LOS ANGELES — Hall of Fame football player David “Deacon” Jones, one of the Los Angeles Rams’ heralded Fearsome Foursome whose outspoken persona and relentless pursuit of quarterbacks helped turn defensive linemen into stars, died Monday of natural causes at his home in Anaheim Hills. He was 74.
His death was confirmed late Monday by his stepson Greg Pinto.
Jones, who played for the Rams from 1961 to ’71 and later for the San Diego Chargers and Washington Redskins, was the league’s top defensive player in 1967 and ’68 and was selected to the Pro Bowl eight times. He was named to the Pro Football Hall of Fame in 1980.
He was “without doubt the greatest defensive end to play in modern day football,” George Allen, coach during many of his best seasons with the Rams, said during Jones’ 1975 news conference announcing his retirement.
Jones, 6 feet 5 and 272 pounds, was quick and quotable, an obscure 14th-round draft choice from Mississippi Vocational College who did not stay obscure for long. “When I first came up, defensive linemen were dull as hell,” he told The Times in 1980. “Some were great performers, but nobody knew who they were.
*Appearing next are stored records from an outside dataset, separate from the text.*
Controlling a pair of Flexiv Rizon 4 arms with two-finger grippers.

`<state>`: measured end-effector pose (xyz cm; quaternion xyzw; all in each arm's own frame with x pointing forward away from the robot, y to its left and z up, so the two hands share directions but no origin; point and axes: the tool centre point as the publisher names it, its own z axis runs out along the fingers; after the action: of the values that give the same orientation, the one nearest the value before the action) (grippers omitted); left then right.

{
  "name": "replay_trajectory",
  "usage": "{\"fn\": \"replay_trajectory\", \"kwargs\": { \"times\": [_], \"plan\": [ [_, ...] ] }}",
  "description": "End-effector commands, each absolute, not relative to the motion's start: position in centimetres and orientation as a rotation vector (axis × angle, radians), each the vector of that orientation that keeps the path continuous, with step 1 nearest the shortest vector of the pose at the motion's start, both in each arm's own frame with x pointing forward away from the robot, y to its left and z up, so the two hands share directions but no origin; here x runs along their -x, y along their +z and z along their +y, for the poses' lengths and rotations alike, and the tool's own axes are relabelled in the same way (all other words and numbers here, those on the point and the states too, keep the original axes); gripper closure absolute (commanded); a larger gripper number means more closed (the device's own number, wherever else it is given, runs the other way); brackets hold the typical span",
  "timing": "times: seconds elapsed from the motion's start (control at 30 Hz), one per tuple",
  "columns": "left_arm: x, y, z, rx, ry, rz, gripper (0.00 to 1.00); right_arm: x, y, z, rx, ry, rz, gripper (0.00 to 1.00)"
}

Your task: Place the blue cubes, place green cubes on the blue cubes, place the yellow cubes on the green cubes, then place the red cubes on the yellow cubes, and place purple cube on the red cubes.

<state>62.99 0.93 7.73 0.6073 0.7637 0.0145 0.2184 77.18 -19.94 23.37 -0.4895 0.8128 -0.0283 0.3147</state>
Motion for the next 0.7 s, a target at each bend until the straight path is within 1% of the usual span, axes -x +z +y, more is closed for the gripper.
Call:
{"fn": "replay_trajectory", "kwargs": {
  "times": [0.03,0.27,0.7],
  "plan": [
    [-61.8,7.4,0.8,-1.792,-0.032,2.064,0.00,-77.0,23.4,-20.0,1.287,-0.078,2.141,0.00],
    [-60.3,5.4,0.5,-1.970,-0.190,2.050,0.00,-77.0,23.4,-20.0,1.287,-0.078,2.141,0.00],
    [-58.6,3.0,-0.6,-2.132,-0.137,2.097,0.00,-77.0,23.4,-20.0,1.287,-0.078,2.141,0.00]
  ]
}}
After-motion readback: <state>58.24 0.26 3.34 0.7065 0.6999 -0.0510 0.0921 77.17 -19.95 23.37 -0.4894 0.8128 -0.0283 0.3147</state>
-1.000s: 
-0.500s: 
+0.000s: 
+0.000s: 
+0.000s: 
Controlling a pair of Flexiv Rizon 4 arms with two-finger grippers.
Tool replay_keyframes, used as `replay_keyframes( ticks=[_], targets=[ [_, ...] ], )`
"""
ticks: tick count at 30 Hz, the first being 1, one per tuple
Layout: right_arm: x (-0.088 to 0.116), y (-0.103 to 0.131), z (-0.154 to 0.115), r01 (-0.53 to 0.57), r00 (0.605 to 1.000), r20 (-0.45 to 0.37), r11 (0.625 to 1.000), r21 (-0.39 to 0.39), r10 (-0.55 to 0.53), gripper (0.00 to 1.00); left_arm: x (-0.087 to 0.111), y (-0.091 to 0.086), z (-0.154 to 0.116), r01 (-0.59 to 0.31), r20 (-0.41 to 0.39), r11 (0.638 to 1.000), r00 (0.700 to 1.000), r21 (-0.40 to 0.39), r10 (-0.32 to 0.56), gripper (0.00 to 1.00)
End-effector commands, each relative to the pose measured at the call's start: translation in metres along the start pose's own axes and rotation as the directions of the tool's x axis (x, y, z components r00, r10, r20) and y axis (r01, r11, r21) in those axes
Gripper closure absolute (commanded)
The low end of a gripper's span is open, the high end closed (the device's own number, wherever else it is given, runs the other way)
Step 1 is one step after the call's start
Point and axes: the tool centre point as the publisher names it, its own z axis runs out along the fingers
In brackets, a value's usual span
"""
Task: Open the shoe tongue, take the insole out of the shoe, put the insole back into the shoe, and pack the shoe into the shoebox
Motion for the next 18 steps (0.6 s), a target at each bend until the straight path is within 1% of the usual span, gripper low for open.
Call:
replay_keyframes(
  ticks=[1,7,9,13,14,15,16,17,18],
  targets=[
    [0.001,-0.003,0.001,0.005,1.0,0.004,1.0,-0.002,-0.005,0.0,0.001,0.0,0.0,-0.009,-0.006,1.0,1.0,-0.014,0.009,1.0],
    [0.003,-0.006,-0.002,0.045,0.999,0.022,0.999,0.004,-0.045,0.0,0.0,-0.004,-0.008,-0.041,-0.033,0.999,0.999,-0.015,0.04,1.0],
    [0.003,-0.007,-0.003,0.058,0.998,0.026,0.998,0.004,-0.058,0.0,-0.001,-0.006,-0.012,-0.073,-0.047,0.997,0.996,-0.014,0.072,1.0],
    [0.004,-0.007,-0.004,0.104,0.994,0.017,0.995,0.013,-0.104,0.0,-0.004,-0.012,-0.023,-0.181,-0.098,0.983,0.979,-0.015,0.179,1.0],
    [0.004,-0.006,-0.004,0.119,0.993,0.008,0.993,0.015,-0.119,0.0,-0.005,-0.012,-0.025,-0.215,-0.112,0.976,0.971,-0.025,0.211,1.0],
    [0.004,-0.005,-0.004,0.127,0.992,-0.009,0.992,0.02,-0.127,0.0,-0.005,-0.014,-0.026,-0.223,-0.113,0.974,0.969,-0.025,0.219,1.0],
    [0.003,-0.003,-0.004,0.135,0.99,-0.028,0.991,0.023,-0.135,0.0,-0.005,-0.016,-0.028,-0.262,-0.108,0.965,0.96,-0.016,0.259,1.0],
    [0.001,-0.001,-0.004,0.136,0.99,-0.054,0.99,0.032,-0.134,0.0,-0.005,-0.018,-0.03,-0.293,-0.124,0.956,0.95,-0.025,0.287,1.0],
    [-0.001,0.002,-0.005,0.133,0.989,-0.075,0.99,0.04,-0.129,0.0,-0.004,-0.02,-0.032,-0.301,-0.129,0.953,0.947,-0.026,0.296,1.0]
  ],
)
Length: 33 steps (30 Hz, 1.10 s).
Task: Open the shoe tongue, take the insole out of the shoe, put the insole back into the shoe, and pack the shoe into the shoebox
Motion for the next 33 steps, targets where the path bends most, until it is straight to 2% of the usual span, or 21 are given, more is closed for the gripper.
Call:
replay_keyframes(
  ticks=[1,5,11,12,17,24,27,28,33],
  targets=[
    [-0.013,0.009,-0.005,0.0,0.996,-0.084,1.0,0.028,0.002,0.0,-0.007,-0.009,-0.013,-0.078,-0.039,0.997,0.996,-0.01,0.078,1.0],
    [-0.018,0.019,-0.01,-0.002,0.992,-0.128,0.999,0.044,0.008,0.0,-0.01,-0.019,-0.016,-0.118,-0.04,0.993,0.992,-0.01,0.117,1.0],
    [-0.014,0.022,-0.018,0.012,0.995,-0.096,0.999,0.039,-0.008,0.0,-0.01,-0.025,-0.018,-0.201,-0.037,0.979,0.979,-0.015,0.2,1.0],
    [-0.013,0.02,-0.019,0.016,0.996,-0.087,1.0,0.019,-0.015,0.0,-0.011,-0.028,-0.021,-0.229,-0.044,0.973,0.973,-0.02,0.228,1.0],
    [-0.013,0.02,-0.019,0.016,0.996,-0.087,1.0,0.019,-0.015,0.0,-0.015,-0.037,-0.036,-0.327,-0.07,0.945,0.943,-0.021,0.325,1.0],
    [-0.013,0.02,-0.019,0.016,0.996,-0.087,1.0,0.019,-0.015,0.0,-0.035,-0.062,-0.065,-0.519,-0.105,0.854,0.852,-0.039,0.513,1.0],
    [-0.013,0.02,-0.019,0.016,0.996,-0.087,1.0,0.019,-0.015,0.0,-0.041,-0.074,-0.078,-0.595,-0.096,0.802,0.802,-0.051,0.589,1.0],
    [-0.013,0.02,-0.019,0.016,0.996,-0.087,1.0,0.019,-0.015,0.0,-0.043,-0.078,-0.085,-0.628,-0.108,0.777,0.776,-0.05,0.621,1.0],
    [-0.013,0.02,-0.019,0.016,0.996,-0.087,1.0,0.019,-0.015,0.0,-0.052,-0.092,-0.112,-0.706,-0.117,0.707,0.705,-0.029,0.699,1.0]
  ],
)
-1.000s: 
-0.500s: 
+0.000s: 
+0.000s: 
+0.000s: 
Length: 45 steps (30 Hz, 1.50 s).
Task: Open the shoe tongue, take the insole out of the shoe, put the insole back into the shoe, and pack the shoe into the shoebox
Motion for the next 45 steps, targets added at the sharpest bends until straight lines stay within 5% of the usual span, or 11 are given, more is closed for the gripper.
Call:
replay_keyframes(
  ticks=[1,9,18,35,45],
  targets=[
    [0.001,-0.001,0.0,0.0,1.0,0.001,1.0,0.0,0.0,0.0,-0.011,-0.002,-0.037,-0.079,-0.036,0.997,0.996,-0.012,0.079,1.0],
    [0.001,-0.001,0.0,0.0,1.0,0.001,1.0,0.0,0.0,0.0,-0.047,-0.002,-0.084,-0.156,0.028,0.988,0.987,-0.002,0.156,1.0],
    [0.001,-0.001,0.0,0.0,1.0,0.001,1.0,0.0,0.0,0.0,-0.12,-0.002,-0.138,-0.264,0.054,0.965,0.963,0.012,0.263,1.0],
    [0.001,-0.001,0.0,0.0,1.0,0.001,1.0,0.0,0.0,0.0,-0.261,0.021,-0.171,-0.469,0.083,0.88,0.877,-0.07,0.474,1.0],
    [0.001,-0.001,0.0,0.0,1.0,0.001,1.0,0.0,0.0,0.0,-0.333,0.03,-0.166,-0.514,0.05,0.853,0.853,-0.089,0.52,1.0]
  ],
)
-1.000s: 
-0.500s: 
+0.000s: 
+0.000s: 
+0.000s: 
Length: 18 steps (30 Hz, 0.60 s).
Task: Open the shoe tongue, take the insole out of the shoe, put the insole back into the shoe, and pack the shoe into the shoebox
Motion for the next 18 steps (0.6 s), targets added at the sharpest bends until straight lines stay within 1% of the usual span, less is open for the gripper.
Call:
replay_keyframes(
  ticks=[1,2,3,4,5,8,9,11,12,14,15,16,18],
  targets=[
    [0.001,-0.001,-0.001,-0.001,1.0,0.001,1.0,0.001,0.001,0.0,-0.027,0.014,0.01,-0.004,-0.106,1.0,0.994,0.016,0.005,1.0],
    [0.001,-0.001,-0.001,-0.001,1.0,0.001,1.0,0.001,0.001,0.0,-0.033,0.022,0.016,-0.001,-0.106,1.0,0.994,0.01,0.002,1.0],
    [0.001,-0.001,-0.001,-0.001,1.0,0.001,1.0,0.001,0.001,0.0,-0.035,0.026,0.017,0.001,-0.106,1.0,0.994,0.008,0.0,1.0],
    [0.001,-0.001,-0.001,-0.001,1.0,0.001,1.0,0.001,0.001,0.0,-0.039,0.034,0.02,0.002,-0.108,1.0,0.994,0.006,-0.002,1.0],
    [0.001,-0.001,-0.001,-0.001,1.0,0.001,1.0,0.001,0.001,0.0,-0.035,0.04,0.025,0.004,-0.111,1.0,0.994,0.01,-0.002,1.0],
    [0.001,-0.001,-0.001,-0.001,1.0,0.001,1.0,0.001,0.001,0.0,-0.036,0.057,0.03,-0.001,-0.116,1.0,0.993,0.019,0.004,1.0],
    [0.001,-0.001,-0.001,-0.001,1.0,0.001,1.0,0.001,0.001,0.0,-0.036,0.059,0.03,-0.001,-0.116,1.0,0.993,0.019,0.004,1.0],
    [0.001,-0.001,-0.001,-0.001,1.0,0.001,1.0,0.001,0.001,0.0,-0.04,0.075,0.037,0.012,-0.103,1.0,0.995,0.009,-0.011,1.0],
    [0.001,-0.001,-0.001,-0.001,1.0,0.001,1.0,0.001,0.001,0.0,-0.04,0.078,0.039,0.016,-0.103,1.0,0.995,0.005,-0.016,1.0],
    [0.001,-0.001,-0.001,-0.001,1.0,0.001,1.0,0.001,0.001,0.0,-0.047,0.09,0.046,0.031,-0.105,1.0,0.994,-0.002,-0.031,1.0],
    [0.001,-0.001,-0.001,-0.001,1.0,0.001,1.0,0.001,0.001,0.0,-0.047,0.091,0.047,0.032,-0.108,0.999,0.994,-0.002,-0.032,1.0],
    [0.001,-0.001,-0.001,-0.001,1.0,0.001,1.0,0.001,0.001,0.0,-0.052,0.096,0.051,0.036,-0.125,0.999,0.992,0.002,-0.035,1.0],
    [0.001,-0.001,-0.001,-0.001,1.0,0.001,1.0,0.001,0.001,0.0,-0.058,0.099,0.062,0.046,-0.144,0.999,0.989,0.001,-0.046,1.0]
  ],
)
I set out to change that.”
He not only took great pleasure in tackling quarterbacks behind the line of scrimmage, he came up with the name “sack” to better describe it. Times columnist Jim Murray once said Jones “eats quarterbacks for a living.”
And his signature move, a head slap that pulverized offensive linemen who tried to keep him from the quarterback, was so dangerous it was banned by the NFL.
“It was the greatest thing I ever did and when I left the game they outlawed it,” he told The Times in 2009. “I couldn’t be more proud.”